Suite à un attentat la visant pour ses idées féministes, Viviana la présidente de la république fictive de Faguas, située en Amérique latine, se retrouve placée dans le coma. Son esprit erre dans une réserve remplie d'objets perdus qui la font se replonger dans ses souvenirs et la genèse de la création de son parti politique, le PIE (« pied » en espagnol), le Parti de la gauche érotique.
Viviana et ses acolytes politiques ont décidé de se jouer des stéréotypes sexistes pour que des femmes, uniquement des femmes, accèdent au pouvoir, et ça fonctionne. Leur plan ? Promettre de nettoyer le pays et utiliser leurs attributs dits féminins pour séduire un électorat masculin. Leur programme tourne autour des inégalités sexistes dans la sphère domestique et qui empêchent les femmes d'accéder à la sphère publique.
Les membres du PIE ont beau avoir l'impression d'avoir été aidées dans leur accès au pouvoir par l'éruption du volcan Mitre, qui a réduit le taux de testostérone sur l'île, je me permets de les contredire. Je suis persuadée que c'est l'aide qu'elles ont apportée aux sinistrés de l'éruption volcanique qui a joué en leur faveur, tandis que l'élite masculine corrompue ne levait pas le petit doigt.
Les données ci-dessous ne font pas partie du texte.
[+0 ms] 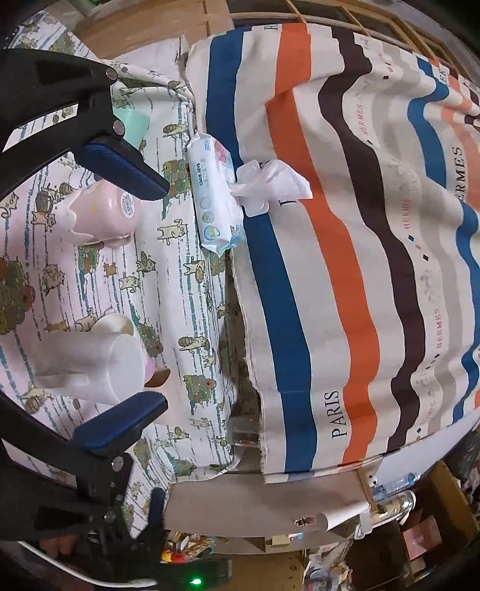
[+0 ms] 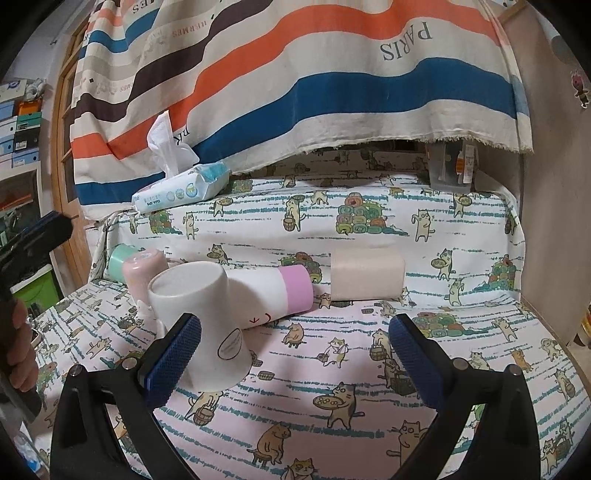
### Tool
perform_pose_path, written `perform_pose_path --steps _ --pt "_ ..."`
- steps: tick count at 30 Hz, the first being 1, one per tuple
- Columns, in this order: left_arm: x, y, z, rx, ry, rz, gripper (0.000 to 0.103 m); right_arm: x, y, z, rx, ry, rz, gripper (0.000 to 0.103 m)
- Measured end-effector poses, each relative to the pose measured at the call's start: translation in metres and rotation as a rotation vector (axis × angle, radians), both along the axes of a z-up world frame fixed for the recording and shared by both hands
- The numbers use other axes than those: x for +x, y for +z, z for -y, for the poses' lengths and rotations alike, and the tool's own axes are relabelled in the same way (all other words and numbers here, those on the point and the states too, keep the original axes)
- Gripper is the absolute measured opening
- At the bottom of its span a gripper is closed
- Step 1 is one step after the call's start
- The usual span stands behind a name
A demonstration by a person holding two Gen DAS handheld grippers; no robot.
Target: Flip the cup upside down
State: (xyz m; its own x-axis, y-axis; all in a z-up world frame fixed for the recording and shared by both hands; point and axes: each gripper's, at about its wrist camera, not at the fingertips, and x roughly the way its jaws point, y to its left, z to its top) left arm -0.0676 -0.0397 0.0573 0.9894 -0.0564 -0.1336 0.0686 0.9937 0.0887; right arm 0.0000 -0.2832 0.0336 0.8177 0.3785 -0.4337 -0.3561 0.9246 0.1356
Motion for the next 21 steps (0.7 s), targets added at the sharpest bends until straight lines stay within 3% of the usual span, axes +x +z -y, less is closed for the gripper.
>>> perform_pose_path --steps 4,9,21 --pt "-0.006 -0.010 -0.006 0.009 0.008 0.006 0.103 -0.003 0.002 0.002 0.014 0.002 0.020 0.102" --pt "-0.008 -0.024 -0.020 -0.056 0.023 -0.020 0.103 -0.009 0.005 0.002 0.019 -0.010 0.061 0.102" --pt "0.004 -0.045 -0.032 -0.114 0.088 -0.142 0.103 -0.010 0.002 -0.007 -0.033 -0.046 0.073 0.102"
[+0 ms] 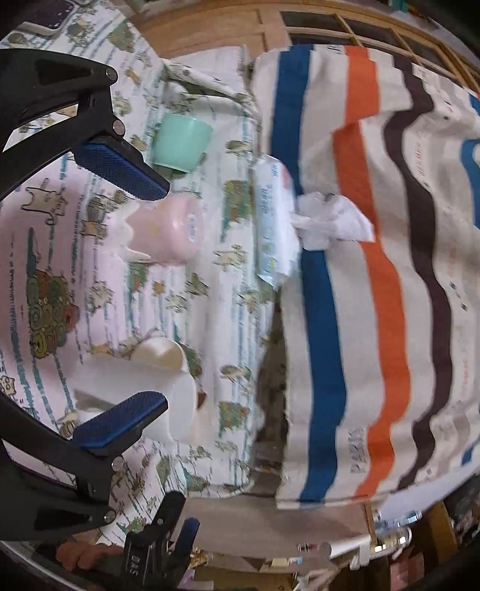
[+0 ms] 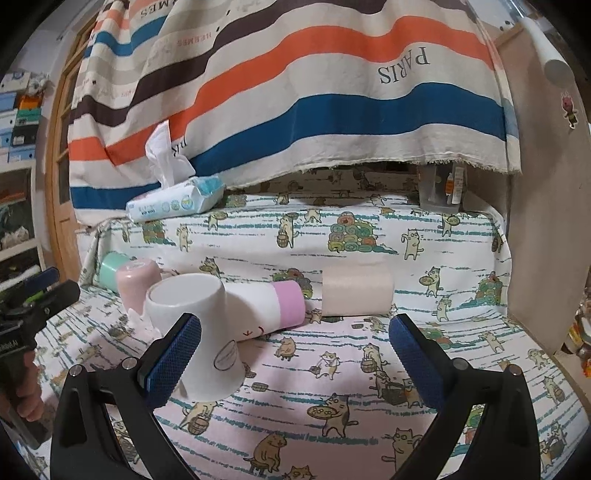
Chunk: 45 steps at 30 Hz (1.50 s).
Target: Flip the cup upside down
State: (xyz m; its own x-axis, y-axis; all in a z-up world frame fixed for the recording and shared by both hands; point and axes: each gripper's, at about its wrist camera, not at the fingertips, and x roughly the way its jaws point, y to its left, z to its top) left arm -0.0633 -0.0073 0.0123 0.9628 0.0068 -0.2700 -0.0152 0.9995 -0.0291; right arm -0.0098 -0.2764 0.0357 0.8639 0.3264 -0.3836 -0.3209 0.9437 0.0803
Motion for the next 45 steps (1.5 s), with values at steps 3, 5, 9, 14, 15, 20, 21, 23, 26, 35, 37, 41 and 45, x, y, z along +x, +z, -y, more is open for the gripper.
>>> perform_pose_path --steps 3,5,9,14,15,20,21,23,26,35,37,41,45 --pt "0.0102 -0.0058 -0.0026 -0.004 0.033 -0.068 0.103 -0.0012 0.0001 -0.0047 -0.026 0.003 0.007 0.102" --pt "0.0085 -0.0063 -0.0024 -0.003 0.029 -0.063 0.103 -0.0016 -0.0001 -0.0072 -0.040 0.008 0.010 0.102" --pt "0.0094 -0.0073 0.0030 0.021 0.015 -0.071 0.103 -0.0017 0.0000 -0.0080 -0.039 0.018 0.010 0.102" --pt "0.0080 -0.0054 0.0028 0.022 0.025 -0.059 0.103 -0.0017 0.0001 -0.0084 -0.042 0.019 0.011 0.102" --pt "0.0083 -0.0050 0.0025 0.021 0.027 -0.058 0.103 -0.0016 0.0001 -0.0087 -0.042 0.019 0.011 0.102" --pt "0.0089 -0.0048 0.0019 0.021 0.025 -0.064 0.103 -0.0018 0.0003 -0.0086 -0.042 0.019 0.011 0.102" --pt "0.0091 -0.0048 0.0020 0.021 0.025 -0.064 0.103 -0.0020 0.0003 -0.0086 -0.042 0.019 0.011 0.102" --pt "0.0092 -0.0048 0.0019 0.020 0.024 -0.064 0.103 -0.0020 0.0005 -0.0084 -0.041 0.021 0.011 0.102" --pt "0.0095 -0.0053 0.0027 0.024 0.023 -0.067 0.103 -0.0023 0.0003 -0.0095 -0.044 0.025 0.012 0.102" --pt "0.0110 -0.0056 0.0025 0.020 0.022 -0.068 0.103 -0.0031 -0.0003 -0.0105 -0.044 0.025 0.009 0.102" --pt "0.0110 -0.0056 0.0025 0.020 0.022 -0.069 0.103 -0.0028 -0.0005 -0.0104 -0.044 0.025 0.009 0.102" --pt "0.0117 -0.0058 0.0016 0.020 0.029 -0.068 0.103 -0.0028 -0.0016 -0.0109 -0.045 0.027 0.004 0.102" --pt "0.0120 -0.0059 0.0004 0.019 0.031 -0.068 0.103 -0.0018 -0.0033 -0.0110 -0.048 0.028 -0.004 0.102"
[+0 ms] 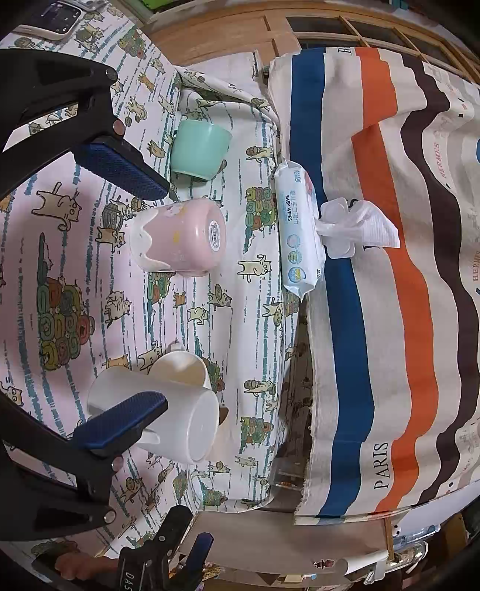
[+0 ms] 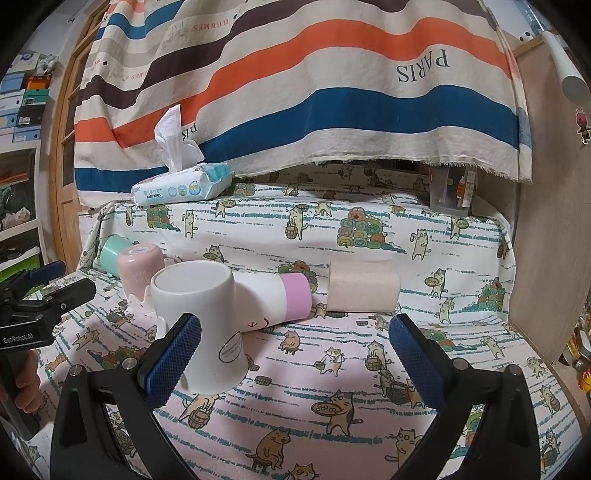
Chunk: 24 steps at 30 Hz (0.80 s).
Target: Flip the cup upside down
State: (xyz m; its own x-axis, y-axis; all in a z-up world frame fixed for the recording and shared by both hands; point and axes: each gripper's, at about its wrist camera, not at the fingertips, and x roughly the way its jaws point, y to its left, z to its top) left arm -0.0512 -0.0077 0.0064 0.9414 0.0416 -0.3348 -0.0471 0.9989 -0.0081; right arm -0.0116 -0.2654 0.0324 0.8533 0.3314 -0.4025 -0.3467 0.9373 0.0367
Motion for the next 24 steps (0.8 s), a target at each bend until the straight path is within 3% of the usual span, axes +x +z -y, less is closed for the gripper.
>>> perform_pose_path --steps 24 --pt "-0.0002 -0.0001 -0.0011 0.000 0.001 0.000 0.103 0.0009 0.0000 -0.0002 -0.001 0.001 -0.002 0.102"
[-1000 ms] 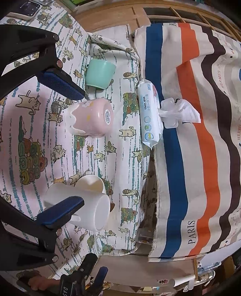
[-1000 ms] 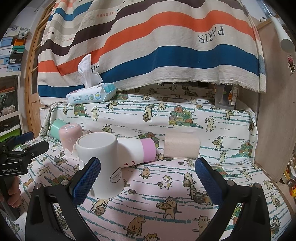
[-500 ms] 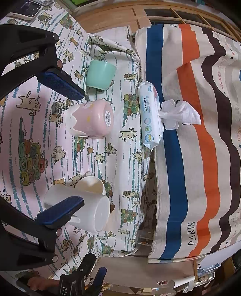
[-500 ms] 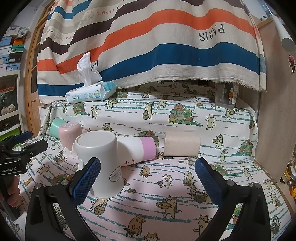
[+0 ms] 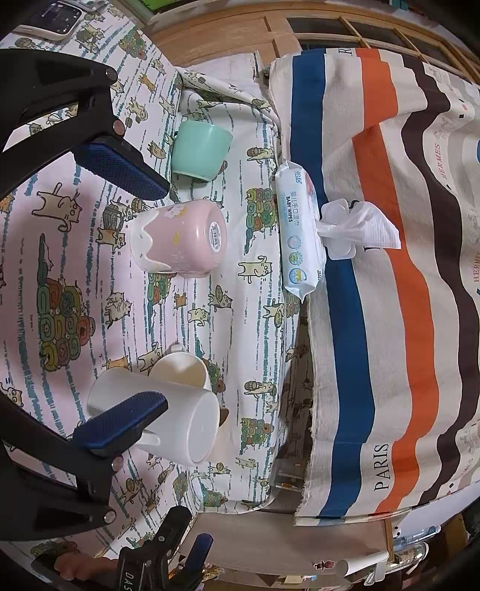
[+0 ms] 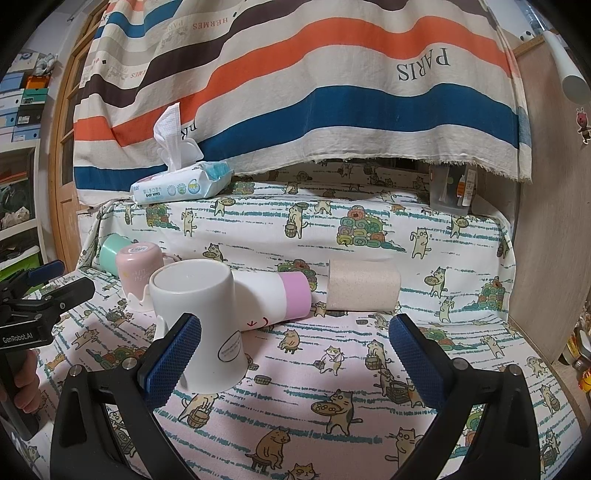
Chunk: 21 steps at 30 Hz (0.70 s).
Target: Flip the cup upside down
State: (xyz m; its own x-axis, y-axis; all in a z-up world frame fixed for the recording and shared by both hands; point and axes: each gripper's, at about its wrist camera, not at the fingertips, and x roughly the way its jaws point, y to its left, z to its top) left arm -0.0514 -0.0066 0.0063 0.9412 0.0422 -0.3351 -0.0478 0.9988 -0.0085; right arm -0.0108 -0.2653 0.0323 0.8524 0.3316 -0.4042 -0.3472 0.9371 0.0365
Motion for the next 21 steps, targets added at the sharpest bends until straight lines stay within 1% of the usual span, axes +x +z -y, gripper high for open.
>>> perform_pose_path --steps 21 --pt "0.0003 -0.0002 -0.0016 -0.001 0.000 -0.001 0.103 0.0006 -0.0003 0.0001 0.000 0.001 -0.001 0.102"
Cette vision maternelle et « maternante » du pouvoir m'a immédiatement fait penser à l'actualité, à la manière dont la presse a assimilé la réussite de la gestion de la crise du Covid19 aux pays gouvernés par des femmes. On est en droit de juger cette approche essentialiste, mais pour ma part je m'interroge : que se passerait-il si on éduquait les garçons comme on éduque les filles aujourd'hui ? le monde ne s'en porterait-il pas mieux ?
«
La République des femmes » est un livre très créatif grâce à l'imagination foisonnante de son autrice qui s'exprime jusque dans la construction du roman.
Gioconda Belli alterne chapitres très courts et documents, extraits de discours, articles de presse, etc. qui rendent la lecture plaisante et fluide.
Certains éléments du livre m'ont déplu, notamment la manière dont l'avortement et l'Islam (même si la religion en général en prend pour son grade dans ce livre à la société conservatrice, il y a pour moi amalgame entre religion et fanatisme religieux) sont évoqués dans le chapitre du point de vue d'Emir, le compagnon de Viviana. Cette dernière fait en effet tourner sa campagne pour la légalisation de l'avortement autour de l'idée que si la maternité était facilitée, plus personne n'avorterait. Or, vouloir des enfants ou pas n'est pas toujours une question de moyens financiers. de plus, les descriptions de corps féminins sont imprégnées de male gaze.
Il y a par contre une belle diversité dans les opinions : les différents membres du gouvernement se complétent et attaquent le sexisme sous différents prismes. J'ai beaucoup aimé Martina qui a décidé de s'attaquer au sexisme dans le langage, ainsi que les références à des ouvrages féministes.
Un livre débordant d'idées à lire sous un certain prisme : il a été écrit il y a dix ans dans un pays d'Amérique centrale où les violences sexistes consistent en viols et féminicides mais aussi trafic sexuel et illettrisme chez les femmes. Je n'avais jamais lu de roman nicaraguayen avant et je remercie les éditions Yovana pour cette découverte ! Au final, dans l'exercice de création littéraire d'un état gouverné par des femmes, il n'y a pas de bonne ou de mauvaise réponse. Et la proposition de
Gioconda Belli est audacieuse et mordante.